* _The task_: Without any pictures, print the lines below from the one that has "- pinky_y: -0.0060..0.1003" through the one that has "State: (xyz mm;", exactly and nothing else.

** Opening Records for the exercise block **

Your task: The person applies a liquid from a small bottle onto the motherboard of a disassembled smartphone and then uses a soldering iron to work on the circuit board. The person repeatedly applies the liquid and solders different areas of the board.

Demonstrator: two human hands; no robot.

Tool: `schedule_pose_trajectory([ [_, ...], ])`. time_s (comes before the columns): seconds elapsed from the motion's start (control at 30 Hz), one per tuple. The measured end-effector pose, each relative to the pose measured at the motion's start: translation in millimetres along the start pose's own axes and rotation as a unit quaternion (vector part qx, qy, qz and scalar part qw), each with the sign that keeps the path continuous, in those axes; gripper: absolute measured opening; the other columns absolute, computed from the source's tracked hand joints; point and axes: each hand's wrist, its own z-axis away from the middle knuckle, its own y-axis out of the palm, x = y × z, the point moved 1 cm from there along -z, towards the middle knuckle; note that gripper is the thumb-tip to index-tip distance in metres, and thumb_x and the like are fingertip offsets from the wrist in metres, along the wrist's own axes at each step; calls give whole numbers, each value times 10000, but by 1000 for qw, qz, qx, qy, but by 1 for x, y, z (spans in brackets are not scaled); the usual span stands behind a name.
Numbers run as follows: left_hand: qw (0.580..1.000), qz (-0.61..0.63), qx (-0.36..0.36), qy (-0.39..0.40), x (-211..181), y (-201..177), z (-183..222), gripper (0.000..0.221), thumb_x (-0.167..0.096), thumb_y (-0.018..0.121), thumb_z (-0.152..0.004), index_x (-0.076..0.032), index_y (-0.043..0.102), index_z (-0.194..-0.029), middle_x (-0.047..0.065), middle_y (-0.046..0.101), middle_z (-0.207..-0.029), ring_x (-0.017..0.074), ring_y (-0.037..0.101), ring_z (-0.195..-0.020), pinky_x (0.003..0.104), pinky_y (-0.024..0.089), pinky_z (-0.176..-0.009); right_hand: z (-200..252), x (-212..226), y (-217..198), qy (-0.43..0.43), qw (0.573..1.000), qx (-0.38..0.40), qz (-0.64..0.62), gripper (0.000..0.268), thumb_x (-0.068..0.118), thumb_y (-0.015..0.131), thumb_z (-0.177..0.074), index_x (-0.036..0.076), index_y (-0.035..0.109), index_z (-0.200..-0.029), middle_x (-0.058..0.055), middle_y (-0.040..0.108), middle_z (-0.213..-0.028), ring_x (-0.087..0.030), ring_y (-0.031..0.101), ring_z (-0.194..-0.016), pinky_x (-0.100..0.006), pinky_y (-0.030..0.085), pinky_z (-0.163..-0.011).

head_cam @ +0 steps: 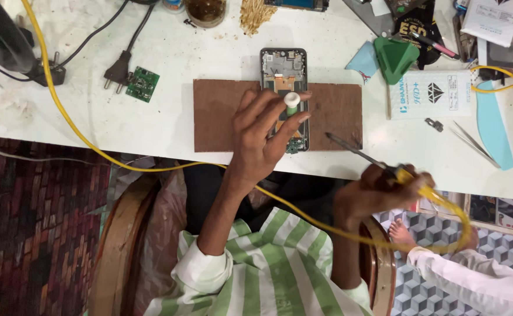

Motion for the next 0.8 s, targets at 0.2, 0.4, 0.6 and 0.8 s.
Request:
schedule_pose_trajectory([
  [0.2, 1000, -3, 8, -25, -8, -5, -1, 263, -116, 806, -936, -56, 744, -1184, 41, 657, -927, 200, 482, -812, 367, 378, -723, -3, -6, 0, 71, 994, 78, 13, 367, 444, 663, -1012, 126, 484, -1045, 28, 444, -858, -75, 412, -655, -219, 310, -535],
  [0.4, 999, 26, 8, -39, -8, -5, -3, 267, -109, 782, -975, -67, 721, -1232, 52, 659, -1036, 226, 542, -938, 347, 456, -747, 5, -10, 5, 11, 996, 81, 44, 378, 449, 638, -1003, 102, 488, -1024, -5, 439, -833, -94, 413, -637, -225, 326, -516],
  [0.6, 999, 13, 12, -39, -9, -5, -4, 274, -125, 787, -965, -74, 725, -1227, 45, 665, -1019, 219, 522, -895, 365, 441, -777, 2, -15, 5, -19, 990, 99, 94, 393, 465, 558, -1032, 81, 484, -989, -24, 425, -840, -152, 480, -657, -273, 422, -563],
  [0.8, 999, 15, 10, -37, -8, -5, -2, 271, -149, 771, -999, -88, 716, -1257, 40, 677, -1070, 181, 539, -880, 326, 446, -755, 2, -15, 3, 5, 990, 89, 107, 431, 494, 555, -1010, 69, 487, -1042, -42, 458, -843, -157, 508, -650, -265, 406, -536],
])
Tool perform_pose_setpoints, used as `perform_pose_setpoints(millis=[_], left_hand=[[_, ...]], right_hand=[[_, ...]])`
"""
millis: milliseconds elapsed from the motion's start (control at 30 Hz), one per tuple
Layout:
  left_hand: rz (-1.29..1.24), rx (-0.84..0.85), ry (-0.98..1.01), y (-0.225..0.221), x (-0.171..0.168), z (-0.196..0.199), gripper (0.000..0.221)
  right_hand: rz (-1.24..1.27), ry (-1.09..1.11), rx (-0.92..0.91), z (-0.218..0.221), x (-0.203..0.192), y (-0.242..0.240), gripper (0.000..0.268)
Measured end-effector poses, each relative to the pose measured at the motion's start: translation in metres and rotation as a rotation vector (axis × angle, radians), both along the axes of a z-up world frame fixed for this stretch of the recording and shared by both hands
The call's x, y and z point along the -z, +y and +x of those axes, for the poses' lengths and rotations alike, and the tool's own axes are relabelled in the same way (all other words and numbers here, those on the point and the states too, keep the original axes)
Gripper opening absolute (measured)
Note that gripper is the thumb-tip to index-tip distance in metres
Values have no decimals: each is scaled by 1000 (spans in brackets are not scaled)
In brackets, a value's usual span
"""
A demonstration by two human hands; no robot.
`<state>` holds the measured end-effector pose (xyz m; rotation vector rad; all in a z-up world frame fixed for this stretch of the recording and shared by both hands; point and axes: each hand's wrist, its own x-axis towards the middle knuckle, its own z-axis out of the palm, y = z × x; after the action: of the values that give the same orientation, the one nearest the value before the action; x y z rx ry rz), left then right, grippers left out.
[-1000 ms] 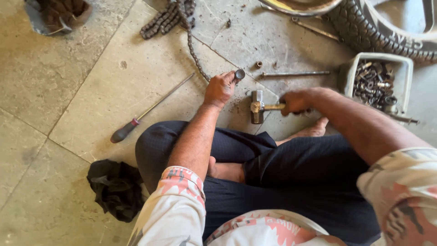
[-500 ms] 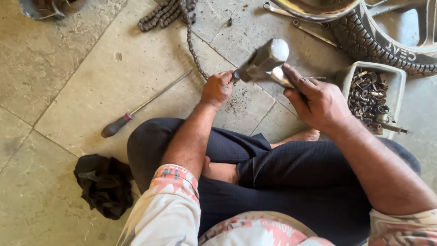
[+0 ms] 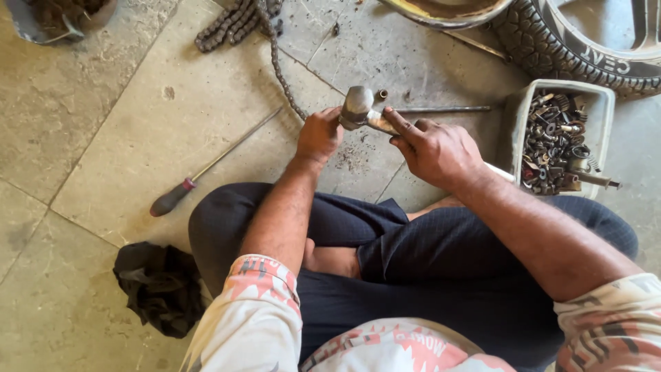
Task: Repairing and adjusting a motorcycle chain using a hammer and pins while sitting on the floor.
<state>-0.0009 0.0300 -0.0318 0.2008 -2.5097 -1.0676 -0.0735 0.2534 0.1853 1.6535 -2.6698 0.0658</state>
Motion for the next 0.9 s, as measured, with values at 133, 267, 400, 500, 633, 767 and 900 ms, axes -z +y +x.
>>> perform_pose_setpoints(millis=[133,267,400,500,633,767,900], left_hand=[[20,-5,-9,3,4,2,24],[41,-31,-49,3,-9,0,18],[-20,-30,-11,4,4,2,9],[17,-34,-65,4,-11,-3,12],[81,-34,-83,5,-23,0,14],[63,-38,-40,3,-22,0,7],[27,-21,-84,5,-19,0,13]], right_hand=[[145,-63,65,-1,-4,-2,54],[-50,-55,13,-7,-15,-1,52],[-92,-40,12,-5,-10,-1,55],[-73,90,-11,-9,11,-3,56],[114,-66,91,-10,2,-3,54],[-64,7,36,-13,-6,-3,54],[105,20,86,-15,6,-5,52]])
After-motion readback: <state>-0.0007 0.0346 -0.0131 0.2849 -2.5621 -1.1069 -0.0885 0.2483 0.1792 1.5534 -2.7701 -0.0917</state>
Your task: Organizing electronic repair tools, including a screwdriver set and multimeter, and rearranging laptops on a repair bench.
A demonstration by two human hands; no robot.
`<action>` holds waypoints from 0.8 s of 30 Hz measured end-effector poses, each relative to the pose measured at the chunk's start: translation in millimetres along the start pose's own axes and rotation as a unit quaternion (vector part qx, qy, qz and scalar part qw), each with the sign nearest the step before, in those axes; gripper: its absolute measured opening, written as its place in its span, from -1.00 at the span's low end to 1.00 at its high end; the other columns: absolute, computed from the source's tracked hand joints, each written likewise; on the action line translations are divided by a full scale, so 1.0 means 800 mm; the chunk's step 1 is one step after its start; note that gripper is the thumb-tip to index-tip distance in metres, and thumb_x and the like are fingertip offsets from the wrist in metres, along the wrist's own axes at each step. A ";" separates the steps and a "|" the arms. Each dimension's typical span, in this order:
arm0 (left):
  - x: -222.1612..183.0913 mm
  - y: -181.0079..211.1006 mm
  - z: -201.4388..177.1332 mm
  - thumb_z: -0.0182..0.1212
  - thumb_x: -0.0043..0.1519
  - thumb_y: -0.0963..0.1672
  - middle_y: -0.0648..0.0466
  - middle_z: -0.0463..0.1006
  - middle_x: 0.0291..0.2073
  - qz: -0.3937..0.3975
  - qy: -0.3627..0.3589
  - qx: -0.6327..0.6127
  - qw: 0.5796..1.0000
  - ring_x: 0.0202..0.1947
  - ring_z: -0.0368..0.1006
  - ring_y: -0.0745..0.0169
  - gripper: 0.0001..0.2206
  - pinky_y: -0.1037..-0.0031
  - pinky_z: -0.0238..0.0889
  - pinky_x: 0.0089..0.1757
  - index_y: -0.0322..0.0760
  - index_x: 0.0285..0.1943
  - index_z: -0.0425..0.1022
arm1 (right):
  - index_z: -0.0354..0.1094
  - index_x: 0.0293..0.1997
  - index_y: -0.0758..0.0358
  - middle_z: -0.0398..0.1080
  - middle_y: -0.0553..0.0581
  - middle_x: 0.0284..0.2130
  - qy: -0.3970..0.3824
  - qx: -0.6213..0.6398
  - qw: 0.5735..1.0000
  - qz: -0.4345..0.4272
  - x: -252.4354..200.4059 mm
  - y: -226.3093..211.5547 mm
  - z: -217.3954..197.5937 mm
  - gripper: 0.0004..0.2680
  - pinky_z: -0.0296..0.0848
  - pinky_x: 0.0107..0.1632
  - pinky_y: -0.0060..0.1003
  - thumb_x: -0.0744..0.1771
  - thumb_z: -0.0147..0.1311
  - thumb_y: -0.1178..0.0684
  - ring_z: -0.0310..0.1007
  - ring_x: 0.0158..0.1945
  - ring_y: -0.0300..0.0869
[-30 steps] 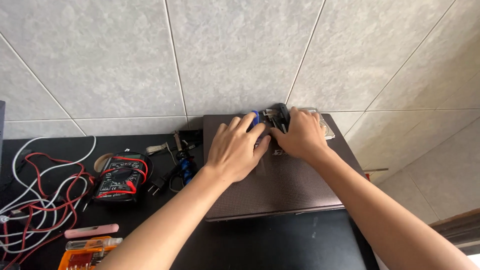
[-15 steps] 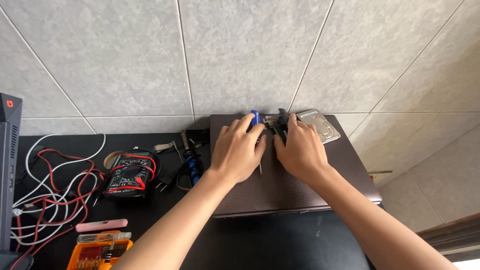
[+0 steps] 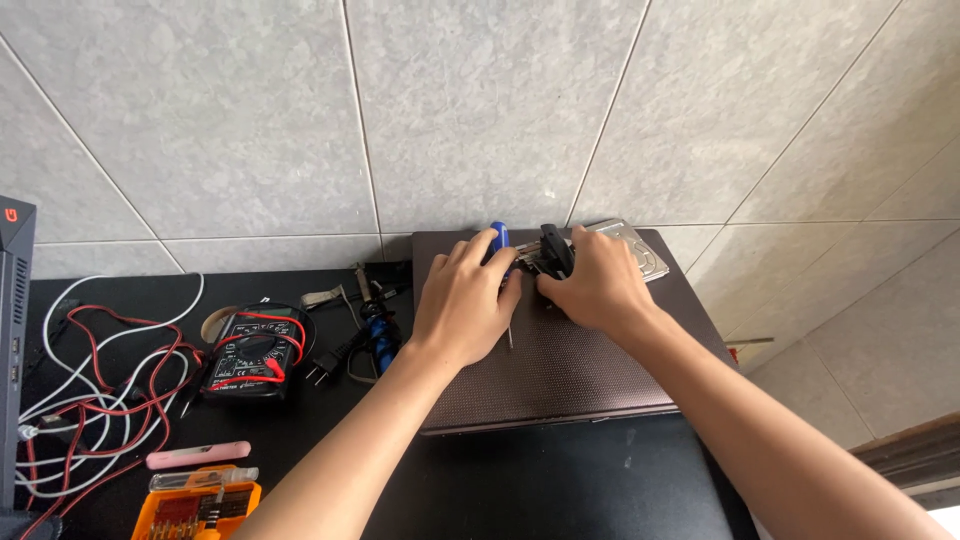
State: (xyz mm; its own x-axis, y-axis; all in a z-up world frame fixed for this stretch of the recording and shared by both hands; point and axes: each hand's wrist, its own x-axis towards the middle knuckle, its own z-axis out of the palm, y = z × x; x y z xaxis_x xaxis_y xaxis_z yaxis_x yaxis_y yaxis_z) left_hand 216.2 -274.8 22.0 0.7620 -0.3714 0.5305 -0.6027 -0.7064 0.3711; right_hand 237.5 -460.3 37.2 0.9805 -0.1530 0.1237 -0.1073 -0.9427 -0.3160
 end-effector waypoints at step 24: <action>-0.004 -0.022 0.039 0.05 0.30 -0.09 -0.21 0.51 0.09 0.022 0.058 0.010 0.998 0.02 0.50 -0.22 -0.71 0.12 0.35 -0.10 -0.27 0.09 0.58 | 0.55 0.00 0.36 0.56 0.40 -0.34 0.034 -0.016 0.999 0.000 0.030 0.089 -0.025 -0.53 0.53 -0.13 0.08 0.19 0.36 -0.27 0.56 -0.08 0.31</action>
State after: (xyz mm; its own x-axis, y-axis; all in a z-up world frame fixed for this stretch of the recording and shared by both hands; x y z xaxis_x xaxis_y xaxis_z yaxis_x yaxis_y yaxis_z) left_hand 231.8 -280.0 -10.1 0.7014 -0.3312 0.6311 -0.6292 -0.7037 0.3300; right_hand 250.4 -537.2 36.1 0.9671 -0.1713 0.1880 -0.1131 -0.9518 -0.2850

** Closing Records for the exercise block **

* _Answer_:
  - pinky_y: -0.0060..0.1003
  - thumb_x: -0.0744..0.1771
  - thumb_z: -0.0147..0.1311
  - thumb_y: -0.1178..0.0684
  - ring_z: -0.0310..0.1007
  - ring_x: 0.0158..0.1945
  - ring_y: -0.0300..0.0869
[-30 steps] 
[-15 steps] 
[+0 steps] 
State: (xyz mm; its own x-axis, y-axis; all in a z-up world frame fixed for this stretch of the recording and shared by both hands; point and axes: each hand's wrist, its own x-axis towards the middle knuckle, its own z-axis out of the palm, y = z × x; x y z xaxis_x xaxis_y xaxis_z yaxis_x yaxis_y yaxis_z) left_hand 216.2 -274.8 22.0 0.7620 -0.3714 0.5305 -0.6027 -0.7064 0.3711; right_hand 237.5 -460.3 37.2 0.9805 -0.1530 0.1237 -0.1073 -0.9427 -0.3160

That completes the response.